Saving greater horseshoe bats in Sussex

Greater horseshoe bats are rare in the UK. They’re found mostly in the southwest and southern Wales. Their numbers are thought to have plummeted from about 300,000 at the turn of the last century to just 9,000 today. They historically made their homes in caves all year round, but their summer roosting habits have changed due to shifts in the climate and an expanding human population. Nowadays, during the summer, they tend to roost in barns and other undisturbed pre- or early Victorian buildings such as coach houses and other outbuildings. Unlike most other bats, horseshoes hang – vampire style – from their feet, with their wings wrapped tightly around them.

Here at PTES, we’re delighted that our friends at mammal conservation charity, Vincent Wildlife Trust (VWT), have found and are going to protect a new greater horseshoe bat roost miles from their stronghold, in West Sussex. Together, with the Sussex Bat Group (SBG), VWT is buying an old building to protect this newly found breeding colony. PTES is delighted to be giving a generous contribution to help save the home of this pioneering breeding colony of bats. The site is 100km east of the bats’ current stronghold in Devon and Dorset – an enormously encouraging sign for a bat that suffered an estimated 90% decline in Britain in the 19th century.

This is a site we must protect

Together with VWT and SBG, we’re working hard to safeguard this rare bat species by purchasing and restoring this roost site in Sussex. This small colony of greater horseshoe bats has chosen to roost in a classic example of a stone-built Victorian stable block. But, unless we act quickly, the property will be put up for sale on the open market. The current owners are keen to see the stables pass into the hands of a conservation body and have given VWT and SBG a window of opportunity to raise the purchase price – and keep the bats safe. The building is in urgent need of repair, so extra funds are needed for renovation works and some enhancements to make this roost site perfect for the bats.

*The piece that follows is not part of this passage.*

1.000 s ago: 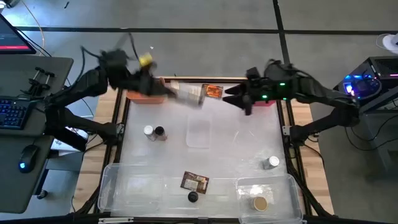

Greater horseshoe bat by Frank Greenaway

Who will own the property?

The property will be owned and managed by VWT which has unparalleled experience looking after and managing horseshoe bat roost sites. VWT is a national wildlife charity which already manages more than 30 reserves for greater and lesser horseshoe bats in Britain and Ireland. So we know the bats will be in safe hands. Sussex Bat Group members will also be involved, helping to monitor and manage the site.

On the road to recovery

The greater horseshoe bat is one of the rarest of Britain’s 18 bat species. It’s estimated that our greater horseshoe bat population fell by over 90% during the last century, with the species becoming confined to parts of Wales and southwest England. Today, there’s much-needed good news. With legal protection and huge conservation efforts, by VWT in particular, the number of greater horseshoe bats is increasing. Since the 1980s, there’s been an increase in their numbers, from a low of around 4,000. And their range is spreading, with small colonies now found outside of their core area. This includes the new pioneer breeding colony recently discovered in West Sussex − a sign of a possible eastward spread and real cause for optimism.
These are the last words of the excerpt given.